MÁXIMO— Me acuerdo de que te exigí bailar conmigo y le pegué a un muchacho que quiso hacer lo mismo. Por eso a mi padre no le caías bien; decía que tú despertabas mi lado animal.
ANDREIA— Lo cual no es incorrecto. Llevo la Luna dentro de mí, o parte de ella —dijo, recordando todo lo que su madre le había revelado que era capaz de hacer—. Éramos solo adolescentes —continuó—. Yo creía que era un enamoramiento pasajero.
MÁXIMO— Yo no. Ni me sorprendí cuando ocurrió el imprinting. Yo lo sentí primero —confesó—. Fue como si el mundo se hubiera detenido. Todo cobró sentido y, al mismo tiempo, se volvió caos.
Un imprinting es cuando un hombre lobo metamorfo crea un vínculo incondicional y profundo con una persona —su "imprinted"—, que se convierte en su alma gemela: un protector eterno, amigo o futuro compañero; no necesariamente romántico al principio, pero evoluciona con el tiempo.
ANDREIA— Eso fue hace mucho. Ni siquiera sabíamos lo que era aquello.
MÁXIMO— Yo lo supe desde el principio. Incluso antes del imprinting, la noche que nos conocimos, sabía lo que quería. Pero fui idiota y no escuché a mi corazón.

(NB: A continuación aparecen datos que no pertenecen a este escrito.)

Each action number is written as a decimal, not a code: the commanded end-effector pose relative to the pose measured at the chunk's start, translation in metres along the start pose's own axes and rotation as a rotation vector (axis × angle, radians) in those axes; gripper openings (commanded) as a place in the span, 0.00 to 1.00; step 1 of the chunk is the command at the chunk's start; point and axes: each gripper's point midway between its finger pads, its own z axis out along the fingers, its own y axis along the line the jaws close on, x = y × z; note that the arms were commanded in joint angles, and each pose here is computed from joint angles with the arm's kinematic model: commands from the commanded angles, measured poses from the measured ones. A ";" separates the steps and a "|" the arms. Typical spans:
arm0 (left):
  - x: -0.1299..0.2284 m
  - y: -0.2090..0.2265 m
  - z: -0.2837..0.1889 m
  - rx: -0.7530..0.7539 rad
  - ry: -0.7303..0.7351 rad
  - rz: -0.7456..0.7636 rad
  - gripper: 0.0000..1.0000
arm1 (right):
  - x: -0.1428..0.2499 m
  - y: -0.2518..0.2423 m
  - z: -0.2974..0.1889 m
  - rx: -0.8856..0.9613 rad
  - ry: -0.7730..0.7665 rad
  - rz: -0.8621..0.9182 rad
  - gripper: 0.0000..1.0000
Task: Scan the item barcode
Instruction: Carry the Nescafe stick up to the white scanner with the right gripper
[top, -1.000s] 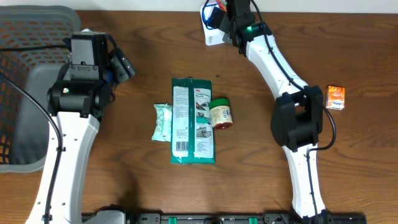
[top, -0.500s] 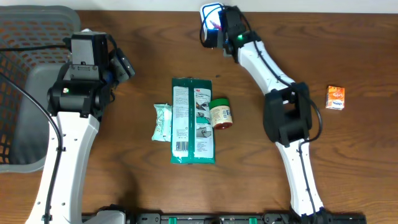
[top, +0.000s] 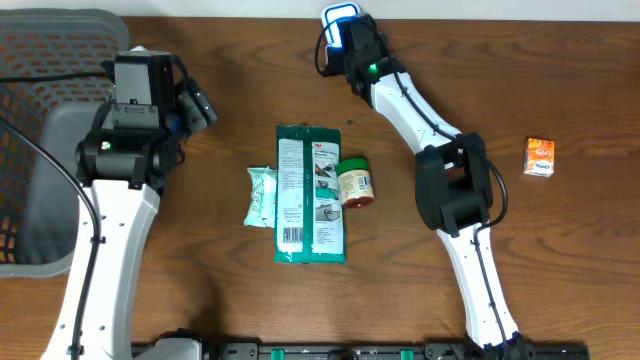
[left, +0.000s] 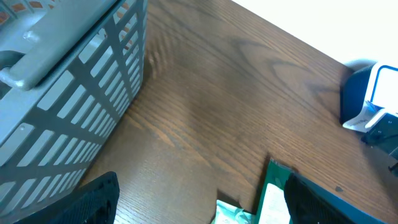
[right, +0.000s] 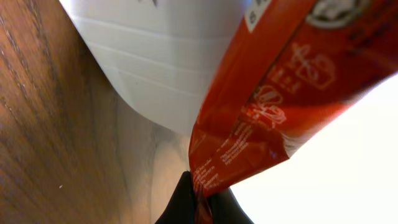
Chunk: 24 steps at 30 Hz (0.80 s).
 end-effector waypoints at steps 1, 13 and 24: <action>-0.006 0.002 -0.002 -0.012 -0.017 0.002 0.85 | 0.003 -0.023 -0.016 0.047 0.012 -0.004 0.01; -0.006 0.002 -0.002 -0.012 -0.017 0.002 0.85 | -0.009 -0.044 -0.030 0.097 -0.070 0.030 0.01; -0.006 0.002 -0.002 -0.012 -0.017 0.002 0.85 | -0.002 -0.041 -0.019 0.078 -0.090 0.065 0.01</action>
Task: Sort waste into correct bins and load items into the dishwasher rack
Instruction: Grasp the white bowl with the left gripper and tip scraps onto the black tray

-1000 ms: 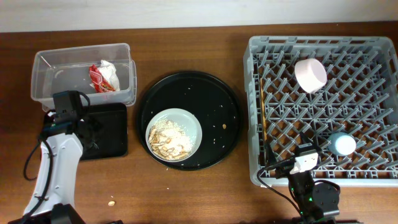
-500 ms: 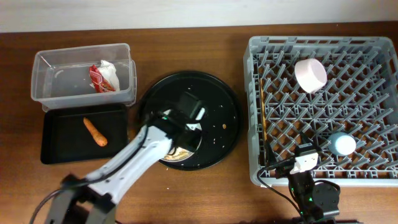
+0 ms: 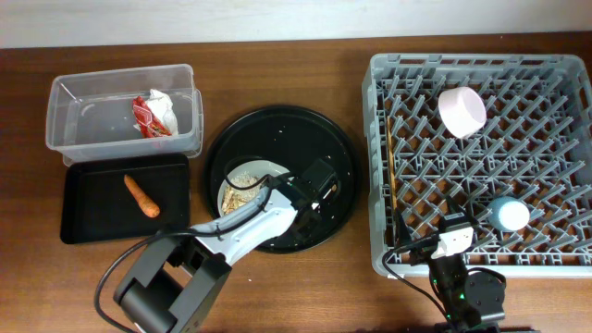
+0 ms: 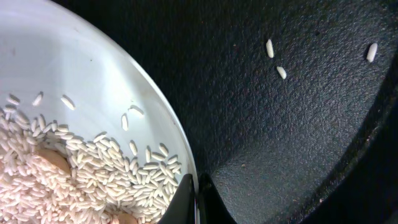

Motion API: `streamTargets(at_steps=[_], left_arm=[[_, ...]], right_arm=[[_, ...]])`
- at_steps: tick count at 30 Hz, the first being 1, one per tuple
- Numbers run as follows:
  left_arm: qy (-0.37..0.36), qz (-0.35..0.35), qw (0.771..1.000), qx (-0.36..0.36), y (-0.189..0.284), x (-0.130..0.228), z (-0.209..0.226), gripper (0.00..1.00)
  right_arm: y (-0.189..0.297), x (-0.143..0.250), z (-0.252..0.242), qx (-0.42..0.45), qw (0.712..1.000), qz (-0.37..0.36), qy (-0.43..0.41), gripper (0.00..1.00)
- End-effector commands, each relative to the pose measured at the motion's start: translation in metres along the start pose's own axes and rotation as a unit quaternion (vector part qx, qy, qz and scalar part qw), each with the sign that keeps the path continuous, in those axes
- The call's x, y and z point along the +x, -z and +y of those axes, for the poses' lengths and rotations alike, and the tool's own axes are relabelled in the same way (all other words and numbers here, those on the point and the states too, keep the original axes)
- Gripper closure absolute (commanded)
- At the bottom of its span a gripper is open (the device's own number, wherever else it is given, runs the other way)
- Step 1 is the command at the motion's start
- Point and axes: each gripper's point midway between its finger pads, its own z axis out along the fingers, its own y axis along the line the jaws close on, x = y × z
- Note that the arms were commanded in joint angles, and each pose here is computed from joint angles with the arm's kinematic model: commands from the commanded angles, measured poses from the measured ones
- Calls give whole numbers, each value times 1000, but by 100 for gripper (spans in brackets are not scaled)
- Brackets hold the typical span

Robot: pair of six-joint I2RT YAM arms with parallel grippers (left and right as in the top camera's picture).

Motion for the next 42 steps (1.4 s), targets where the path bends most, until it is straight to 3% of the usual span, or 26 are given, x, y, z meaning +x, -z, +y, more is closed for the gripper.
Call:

ANDREIA— Eso es pasado. Cambiamos mucho, el mundo cambió, y ahora, con todo lo que sé, solo puedo aferrarme a las posibilidades del futuro. No puedo distraerme con posibilidades que tal vez no lleguen. Kim me necesita.
MÁXIMO— ¿Y por ella podrías aceptarme en la vida de ustedes?
ANDREIA— Por ella, sí.
MÁXIMO— Siempre por ella.
Afuera, la luna ascendía más alto en el cielo e iluminaba la pequeña casa en la ciudad, testigo silenciosa de un pasado que dolía y de un presente que, poco a poco, empezaba a cicatrizar.